Wild Orchids: Simon Fletcher, Offa's Press
Simon Fletcher is a freelance writer, editor and poet who lives in Shropshire, and has published a number of poetry collections. He runs workshops in green spaces and places, and was commended in last year’s Michael Marks Environmental Poet of the Year award.
His latest pamphlet collection is centred in a world of wild orchids and long-abandoned stone quarries, “these low worked-out limestone hills”, now the haunt of jackdaws and falcons. The opening, title poem of the collection contains Fletcher’s manifesto, with its echoes of the war poet Wilfred Owen, who was born locally in Oswestry, and the patriotism of another reluctant soldier, Edward Thomas:
It’s often said that poets go to war
to save their homes,
the people, language, place,
but I find love in all diversity,
I’ll happily fight for this.
Simon Fletcher talks of polluted rivers and fields, and the need to re-wild the countryside, and takes poetic potshots at “oblivious” Sunday walkers, regarding them as intruders (‘Mist Walkers’). In ‘Daisy Riot’ he looks at two gardeners’ differing reactions to daisies in lawns, one eradicating them, the other nurturing: “Yet when we’re both no more, have clocked our hours, / we’ll both be pushing up the vivid flowers.”

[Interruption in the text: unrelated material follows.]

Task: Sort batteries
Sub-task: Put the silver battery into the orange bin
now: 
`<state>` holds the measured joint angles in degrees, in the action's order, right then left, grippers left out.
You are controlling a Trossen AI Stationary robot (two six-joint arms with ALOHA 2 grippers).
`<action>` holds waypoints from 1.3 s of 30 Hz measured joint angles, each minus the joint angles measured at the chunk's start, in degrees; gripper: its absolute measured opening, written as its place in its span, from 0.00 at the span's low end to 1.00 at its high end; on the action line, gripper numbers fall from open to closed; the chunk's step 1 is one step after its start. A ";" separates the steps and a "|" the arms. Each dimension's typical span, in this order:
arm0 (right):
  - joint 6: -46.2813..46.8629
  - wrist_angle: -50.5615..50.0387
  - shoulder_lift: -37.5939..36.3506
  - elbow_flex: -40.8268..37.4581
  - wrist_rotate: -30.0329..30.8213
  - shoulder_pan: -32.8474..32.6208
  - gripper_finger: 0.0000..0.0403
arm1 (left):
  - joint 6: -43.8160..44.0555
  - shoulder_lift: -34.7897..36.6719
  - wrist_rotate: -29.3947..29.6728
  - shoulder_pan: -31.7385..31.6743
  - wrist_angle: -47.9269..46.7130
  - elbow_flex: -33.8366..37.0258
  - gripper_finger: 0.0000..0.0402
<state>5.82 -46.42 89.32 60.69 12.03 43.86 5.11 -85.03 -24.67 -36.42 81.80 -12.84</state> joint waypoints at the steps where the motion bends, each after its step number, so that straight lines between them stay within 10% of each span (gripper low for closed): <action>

Fletcher’s poem ‘Badger’ has those of Clare and Hughes on the same subject among its lineage. He focuses on that all-too-common sight, of a dead badger by the side of a road. He wonders whether the animal was dumped there, a victim of baiting:
The frosted hairs are yet no clue,
its face too mangled to be proof;
the shape of death is all too clear,
familiar scene, we drive off quick …
A key poem is ‘Under the Hill’, with the poet resting among his favourite landscape of old quarries:
Along the track we think we see faint shapes
of working men; one hammers odd-shaped stones,
the other rests his weary hand on hip.
Such a setting provides a haven:
Then we stroll through the orchid fields, to gasp
with pleasure, shock, at what old nature does
when left alone to follow its own path.
Towards the end of the collection there is a series of poems about climate change from a countryman’s point of view, citing evidence from what he has seen about him: heather burning on moors, wild flowers blooming out of season, species migrating, lost cuckoos. The final poem, ‘A Greener Song’, sums up his message of growing concern: “It doesn’t have to be like this, / we know the steps we have to take.”
Simon Fletcher’s tone in this collection is of celebration, warning, and protest. There is much well-observed detail to appreciate and delight in here, and much to be alarmed about as well.
Simon Fletcher, Wild Orchids, Offa’s Press, £7.75
Stephen Gospage
Sat 27th May 2023 07:30
This sounds like a wonderful book, on the only subject that really matters now.